Businesses face up to the growing issue of a staff-housing shortage

Community Futures has taken the first steps towards the solution for the housing crunch that is making it difficult for business owners to attract and retain staff. The problem is not yet a crisis but it is forcing them to come up with a solution: staff housing. Davd F. Rooney photo
Community Futures has taken the first steps towards finding a solution for the housing crunch that is making it difficult for business owners to attract and retain staff. The problem is not yet a crisis but it is forcing them to come up with a solution: some form of staff housing. David F. Rooney photo

By David F. Rooney

Community Futures has taken the first steps towards the solution for the housing crunch that is making it difficult for business owners to attract and retain staff.

The problem is not yet a crisis but it is forcing them to come up with a solution: staff housing.

About 30 business owners, City Councillors and members of the Community Housing Society met with Community Futures manager Kevin Dorius last week to discuss this issue.

“The population I’m thinking about includes the servers, lift attendants and so forth who are coming here with most of their possessions in the back of their vehicles to work,” he said, adding that the housing crunch makes it difficult for them to find places to live.

Some businesses such as the Regent and the Hillcrest have addressed the housing crunch by purchasing houses for staff to live in. However, that’s not possible for smaller enterprises.

“Sixty to a hundred units could put a dent in the problem,” Dorius said. “Down the road I’m thinking there will be some kind of strata fees involved… and some kind of paid management.”

While it is still a long way off, discussion revolved around ways to structure an employee-housing project. Suggestions ranged from a university-style staff residence to a condo-type project. Whatever form is ultimately selected, this project would only be open to employees of participating businesses. Most of the units would likely be for single men and women, however, there could well be dwellings for small families, too.

“It would be up to the individual businesses who they’d like to house,” Dorius said.

Hillcrest General Manager Norm Langlois said the hotel just bought a house for junior staff.

“It’s really, for us, the seasonality (of employment patterns that matter),” he said. “Our year-round staff tend to live here year-round. But then we tend to get people who are here for four months in the summer and four months in the winter.”

The project, if it goes ahead, could be built on the City-owned land at Powerhouse Road and Oscar Street behind the Community Housing Society’s recently completed affordable housing project.

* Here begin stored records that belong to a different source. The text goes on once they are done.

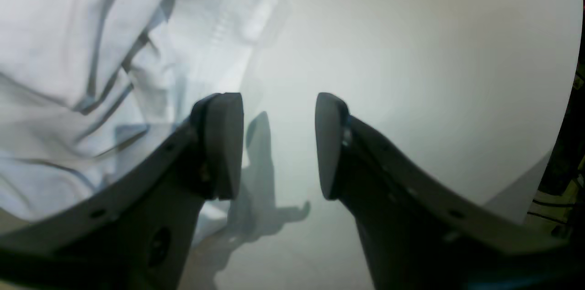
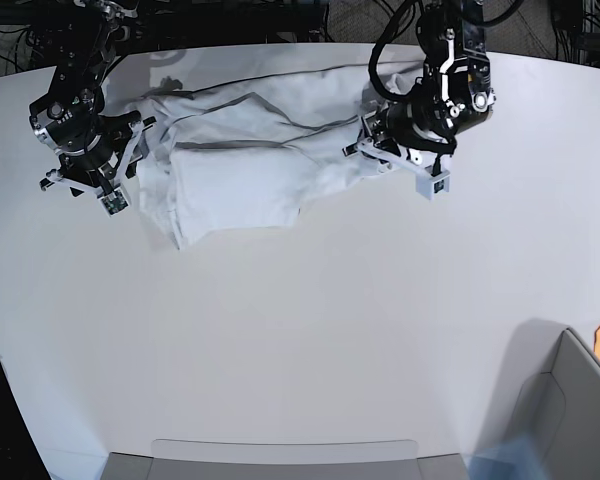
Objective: Fold the T-shirt properly
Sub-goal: 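Push the strip's end with the left gripper toward the right gripper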
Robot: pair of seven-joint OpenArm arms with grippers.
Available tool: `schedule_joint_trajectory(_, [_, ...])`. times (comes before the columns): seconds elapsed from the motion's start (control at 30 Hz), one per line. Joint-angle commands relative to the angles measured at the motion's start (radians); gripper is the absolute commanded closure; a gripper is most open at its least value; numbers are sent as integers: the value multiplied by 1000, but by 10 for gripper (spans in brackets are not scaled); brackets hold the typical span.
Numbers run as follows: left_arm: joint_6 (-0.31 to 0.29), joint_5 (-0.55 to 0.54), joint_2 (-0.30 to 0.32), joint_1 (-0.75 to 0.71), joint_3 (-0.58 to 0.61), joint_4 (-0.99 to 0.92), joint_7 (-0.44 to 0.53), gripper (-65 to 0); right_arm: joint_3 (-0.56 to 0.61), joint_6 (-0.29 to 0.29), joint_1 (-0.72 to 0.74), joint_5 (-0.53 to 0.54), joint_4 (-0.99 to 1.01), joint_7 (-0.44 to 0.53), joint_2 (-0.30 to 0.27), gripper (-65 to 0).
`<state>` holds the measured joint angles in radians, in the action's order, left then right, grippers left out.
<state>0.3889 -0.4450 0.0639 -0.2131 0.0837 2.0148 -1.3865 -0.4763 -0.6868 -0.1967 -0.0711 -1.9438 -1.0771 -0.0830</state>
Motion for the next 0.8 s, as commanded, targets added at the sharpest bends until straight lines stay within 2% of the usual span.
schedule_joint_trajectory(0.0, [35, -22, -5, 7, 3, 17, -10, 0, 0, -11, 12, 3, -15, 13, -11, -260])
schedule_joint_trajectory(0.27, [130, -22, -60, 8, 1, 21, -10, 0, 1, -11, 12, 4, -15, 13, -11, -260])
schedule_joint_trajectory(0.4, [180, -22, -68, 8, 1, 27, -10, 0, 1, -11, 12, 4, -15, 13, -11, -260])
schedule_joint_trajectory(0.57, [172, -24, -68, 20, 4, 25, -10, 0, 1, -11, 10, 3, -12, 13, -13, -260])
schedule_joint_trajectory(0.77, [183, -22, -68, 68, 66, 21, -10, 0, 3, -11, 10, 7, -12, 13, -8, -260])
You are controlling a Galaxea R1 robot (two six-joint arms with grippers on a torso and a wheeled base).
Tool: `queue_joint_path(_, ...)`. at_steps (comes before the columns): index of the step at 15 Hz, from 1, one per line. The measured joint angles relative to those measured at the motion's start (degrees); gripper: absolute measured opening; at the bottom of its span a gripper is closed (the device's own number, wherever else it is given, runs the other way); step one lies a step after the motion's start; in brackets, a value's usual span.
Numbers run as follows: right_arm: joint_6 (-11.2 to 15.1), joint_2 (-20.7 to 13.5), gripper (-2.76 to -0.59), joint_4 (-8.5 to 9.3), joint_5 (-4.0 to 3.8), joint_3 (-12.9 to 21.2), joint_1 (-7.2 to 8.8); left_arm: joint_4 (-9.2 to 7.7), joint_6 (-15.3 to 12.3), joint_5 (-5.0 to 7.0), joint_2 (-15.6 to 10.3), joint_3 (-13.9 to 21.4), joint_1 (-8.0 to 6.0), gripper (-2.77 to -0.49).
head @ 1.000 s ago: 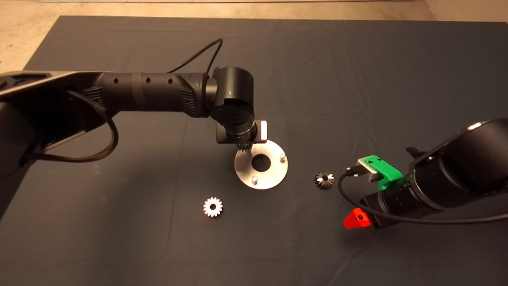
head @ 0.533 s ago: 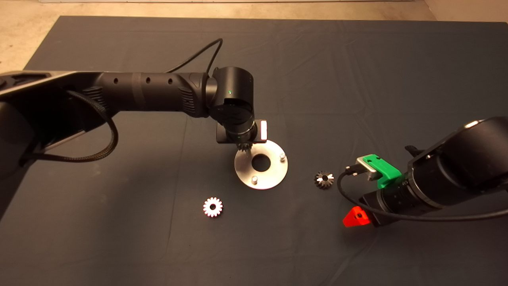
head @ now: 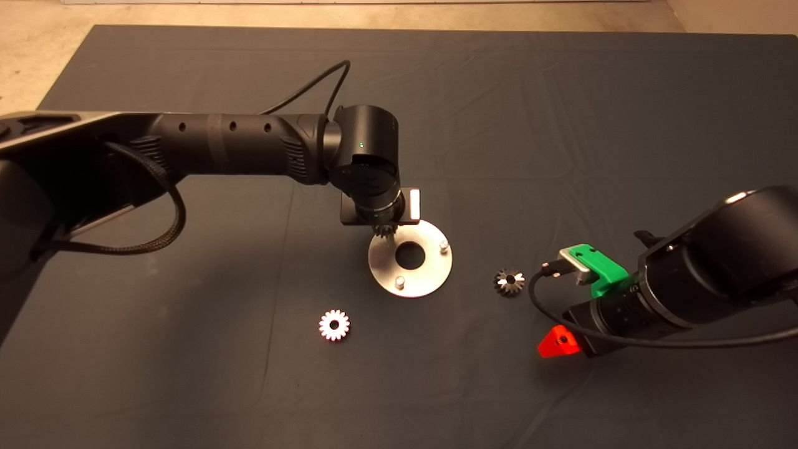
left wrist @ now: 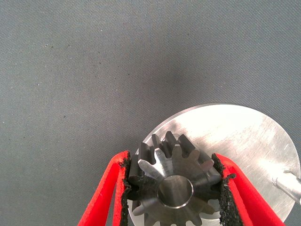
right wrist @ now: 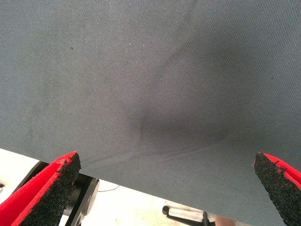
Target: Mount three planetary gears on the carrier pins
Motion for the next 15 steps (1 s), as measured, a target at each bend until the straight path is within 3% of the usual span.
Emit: queue_joint_path(15,-0.15,0.0,-0.6,-0.44,0.0,-0.01,-0.66,0.0,0.18,-0.07,0.87,0.0,0.0,-2.3)
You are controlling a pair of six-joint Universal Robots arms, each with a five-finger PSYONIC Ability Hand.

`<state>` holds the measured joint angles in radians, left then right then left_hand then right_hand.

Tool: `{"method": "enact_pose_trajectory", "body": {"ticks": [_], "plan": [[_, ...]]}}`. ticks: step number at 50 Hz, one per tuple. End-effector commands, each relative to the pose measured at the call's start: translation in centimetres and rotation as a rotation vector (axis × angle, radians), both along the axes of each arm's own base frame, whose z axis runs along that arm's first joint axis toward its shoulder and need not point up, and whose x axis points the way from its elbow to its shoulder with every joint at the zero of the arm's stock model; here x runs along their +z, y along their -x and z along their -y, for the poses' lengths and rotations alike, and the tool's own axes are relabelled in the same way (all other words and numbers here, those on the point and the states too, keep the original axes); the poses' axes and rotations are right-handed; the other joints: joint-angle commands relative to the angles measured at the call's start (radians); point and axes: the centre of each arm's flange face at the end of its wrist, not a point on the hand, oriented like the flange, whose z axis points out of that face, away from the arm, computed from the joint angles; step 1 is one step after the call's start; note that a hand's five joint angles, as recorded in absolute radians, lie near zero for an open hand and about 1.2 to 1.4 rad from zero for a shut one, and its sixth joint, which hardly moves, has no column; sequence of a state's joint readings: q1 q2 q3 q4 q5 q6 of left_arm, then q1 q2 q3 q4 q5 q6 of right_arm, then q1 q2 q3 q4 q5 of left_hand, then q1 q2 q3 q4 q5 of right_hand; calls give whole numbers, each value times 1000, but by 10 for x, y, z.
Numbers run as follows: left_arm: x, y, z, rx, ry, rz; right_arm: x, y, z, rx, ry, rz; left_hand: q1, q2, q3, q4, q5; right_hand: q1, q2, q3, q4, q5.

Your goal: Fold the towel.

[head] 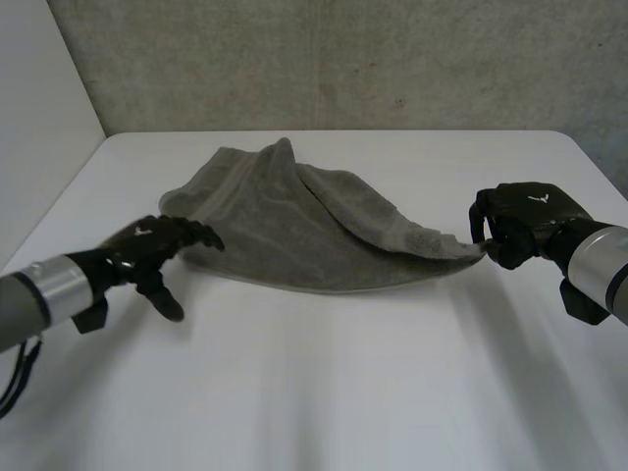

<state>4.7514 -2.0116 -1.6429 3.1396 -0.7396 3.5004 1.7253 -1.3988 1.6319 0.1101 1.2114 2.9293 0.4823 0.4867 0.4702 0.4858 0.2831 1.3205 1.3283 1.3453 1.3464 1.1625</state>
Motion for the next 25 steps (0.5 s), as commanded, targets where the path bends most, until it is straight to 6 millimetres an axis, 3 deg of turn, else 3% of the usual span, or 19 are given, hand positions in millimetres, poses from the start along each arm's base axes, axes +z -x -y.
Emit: {"method": "enact_pose_trajectory", "body": {"ticks": [1, 13, 25], "plan": [[-31, 17, 16, 78, 45, 93, -19, 2, 7, -20, -38, 28, -101, -106, -89, -105, -77, 76, 68, 51, 50, 59], [-38, 39, 56, 169, 163, 153, -27, 1, 7, -9, -29, 22, 19, 14, 31, 15, 44, 76, 68, 51, 50, 59], [-53, 47, 74, 176, 176, 161, -30, 1, 4, -4, -36, 15, 81, 76, 93, 77, 105, 76, 68, 51, 50, 59]]}}
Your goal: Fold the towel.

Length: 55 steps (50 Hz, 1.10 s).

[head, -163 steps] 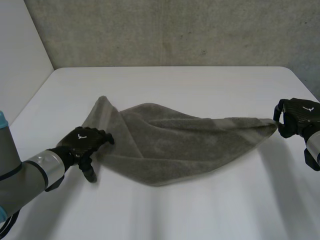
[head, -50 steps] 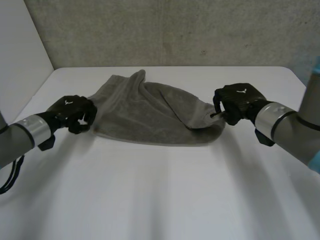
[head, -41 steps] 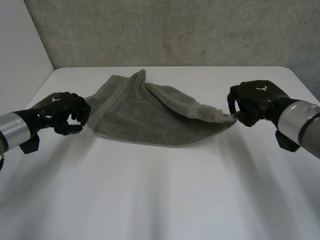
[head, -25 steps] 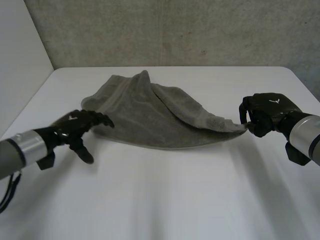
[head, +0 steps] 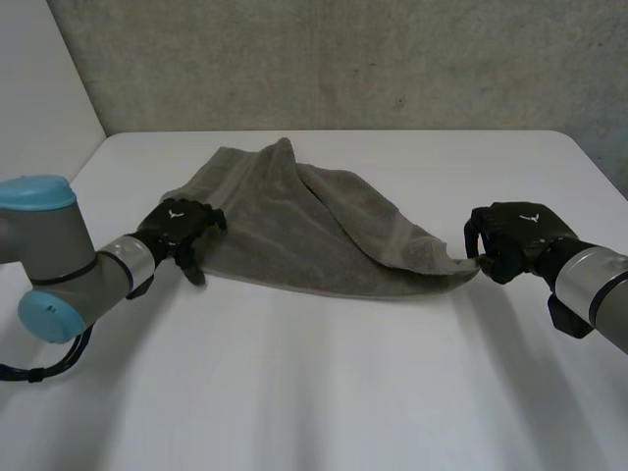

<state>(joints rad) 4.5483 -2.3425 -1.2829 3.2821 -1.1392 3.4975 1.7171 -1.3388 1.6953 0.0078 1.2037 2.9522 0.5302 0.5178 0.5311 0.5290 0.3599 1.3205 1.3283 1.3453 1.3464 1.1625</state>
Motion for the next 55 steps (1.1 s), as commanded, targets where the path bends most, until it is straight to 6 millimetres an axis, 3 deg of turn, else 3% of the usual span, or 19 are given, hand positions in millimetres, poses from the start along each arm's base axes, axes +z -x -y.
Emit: {"method": "enact_pose_trajectory", "body": {"ticks": [1, 7, 21, 39, 47, 55], "plan": [[-11, 0, 10, 19, 0, 9, -2, 0, -1, 5, 0, -3, 59, 71, 58, 60, 55, 76, 68, 51, 50, 59], [-18, 1, 14, 18, -5, 11, -5, -1, 0, 6, 0, -3, 162, 174, 161, 163, 157, 76, 68, 51, 50, 59], [-11, 2, 22, 14, 43, 25, -7, -2, -1, 10, -6, -5, 241, 253, 240, 242, 237, 76, 68, 51, 50, 59], [-15, 2, 37, 45, 72, 32, -15, -2, -1, 13, -26, -9, 253, 265, 252, 254, 249, 76, 68, 51, 50, 59], [-11, 2, 40, 48, 90, 28, -19, -3, -1, 20, -30, -27, 537, 549, 536, 538, 533, 76, 68, 51, 50, 59], [-3, 3, 46, 58, 123, 23, -20, -3, -1, 22, -30, -30, 541, 553, 540, 542, 536, 76, 68, 51, 50, 59]]}}
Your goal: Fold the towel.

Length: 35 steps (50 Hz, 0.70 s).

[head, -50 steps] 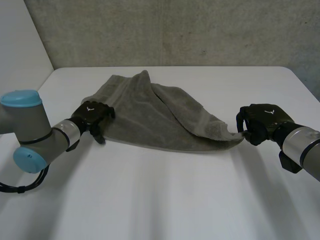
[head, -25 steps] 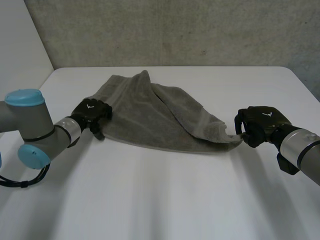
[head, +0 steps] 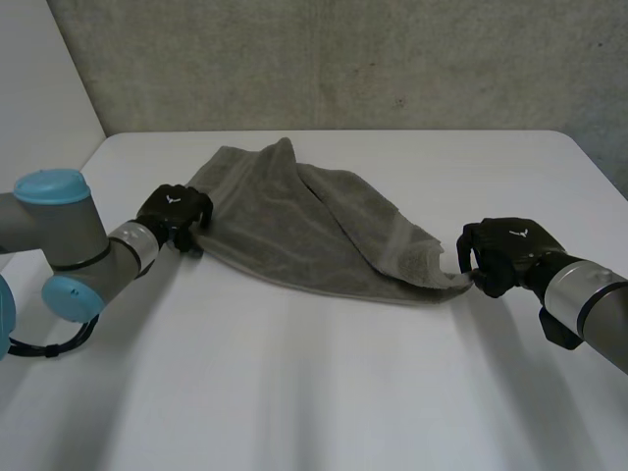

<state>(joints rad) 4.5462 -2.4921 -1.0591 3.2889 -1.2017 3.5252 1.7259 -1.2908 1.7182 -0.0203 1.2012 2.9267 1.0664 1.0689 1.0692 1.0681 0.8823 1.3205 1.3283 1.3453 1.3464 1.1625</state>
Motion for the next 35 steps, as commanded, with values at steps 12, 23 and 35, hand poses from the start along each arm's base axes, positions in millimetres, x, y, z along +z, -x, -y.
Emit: {"method": "enact_pose_trajectory", "body": {"ticks": [12, 23, 35], "plan": [[-1, -5, 21, 101, 50, 18, -1, 0, 1, -1, 1, -4, -192, -194, -195, -194, -182, 76, 68, 51, 50, 59], [-4, -7, 24, 105, 81, 80, -1, 2, 3, -9, 7, -3, -184, -186, -186, -185, -174, 76, 68, 51, 50, 59], [-3, -9, 20, 113, 70, 98, -2, 3, 4, -17, 10, -7, 330, 327, 327, 328, 339, 76, 68, 51, 50, 59]]}}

No matter the design of a staff-housing project, it’s going to be fairly costly – even with staff paying rent. Mark McKee, who attended the meeting as chairman of the Community Housing Society, noted that there are substantial grants available to help finance projects like that. BC Housing, the Columbia Basin Trust have helped in the past and may well do so in the future. And then there is the federal government, which has recently signaled its willingness to underwrite the cost of housing.

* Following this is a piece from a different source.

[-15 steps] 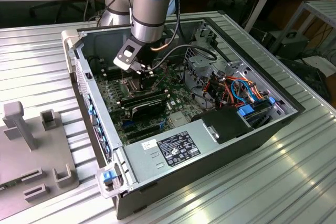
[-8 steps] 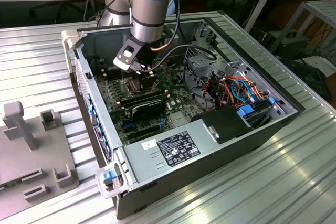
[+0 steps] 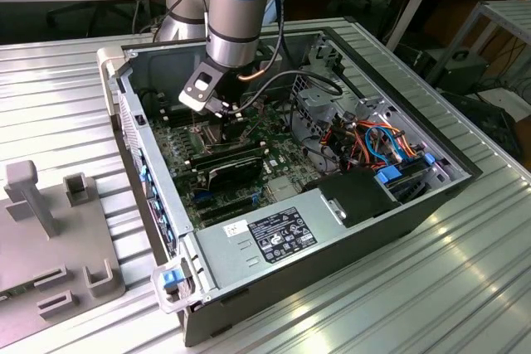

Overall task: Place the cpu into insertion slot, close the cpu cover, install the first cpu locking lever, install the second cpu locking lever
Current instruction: 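Place the cpu into insertion slot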

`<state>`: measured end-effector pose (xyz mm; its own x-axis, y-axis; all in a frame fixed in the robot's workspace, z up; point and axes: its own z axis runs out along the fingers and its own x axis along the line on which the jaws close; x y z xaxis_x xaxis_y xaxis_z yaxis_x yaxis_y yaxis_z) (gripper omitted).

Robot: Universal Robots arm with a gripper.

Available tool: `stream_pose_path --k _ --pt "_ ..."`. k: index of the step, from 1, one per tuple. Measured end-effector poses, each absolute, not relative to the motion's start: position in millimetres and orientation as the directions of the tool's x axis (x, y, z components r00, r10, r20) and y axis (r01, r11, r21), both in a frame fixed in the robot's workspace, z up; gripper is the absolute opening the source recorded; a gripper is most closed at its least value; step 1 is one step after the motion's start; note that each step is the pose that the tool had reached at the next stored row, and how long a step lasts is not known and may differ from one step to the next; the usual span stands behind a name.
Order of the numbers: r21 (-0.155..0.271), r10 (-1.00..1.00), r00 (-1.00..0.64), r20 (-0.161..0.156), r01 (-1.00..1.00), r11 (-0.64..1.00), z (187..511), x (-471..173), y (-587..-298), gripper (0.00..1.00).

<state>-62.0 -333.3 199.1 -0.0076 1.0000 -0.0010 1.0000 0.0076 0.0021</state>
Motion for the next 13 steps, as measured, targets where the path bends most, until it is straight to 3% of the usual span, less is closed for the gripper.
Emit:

“We’ve talked about this concept at the housing society in the past,” McKee said. “And we’ve talked with other resort communities about this . You have to be careful about putting all your eggs in one basket could ghetto-ize the area… I just throw out the idea that if you’re talking about 60 to 100 units you’ve got be careful.”

Another concept that was briefly discussed was building a man camp. It sounds like a useful idea but they’re impersonal, ugly and very expensive to operate. In many ways they essentially function like hotels, with staff to clean and cook.

Lew Hendrickson of Vic Van Isle noted that “the physical cost (or constructing a staff-housing project) comes out at $150 a square foot — there’s no magic to it.”

“We can’t create a silver bullet that’s going to solve all of our housing issues in one fell swoop,” Dorius said. “It’s going to be ( solution)… to our employee retention problems where businesses find the staff they want but can’t keep because there’s no place for them to stay.”

The meeting ended with many of the business owners providing their contact information to the CFDC’s Brooke Burke. We’ll doubtless hear more about this in the months to come.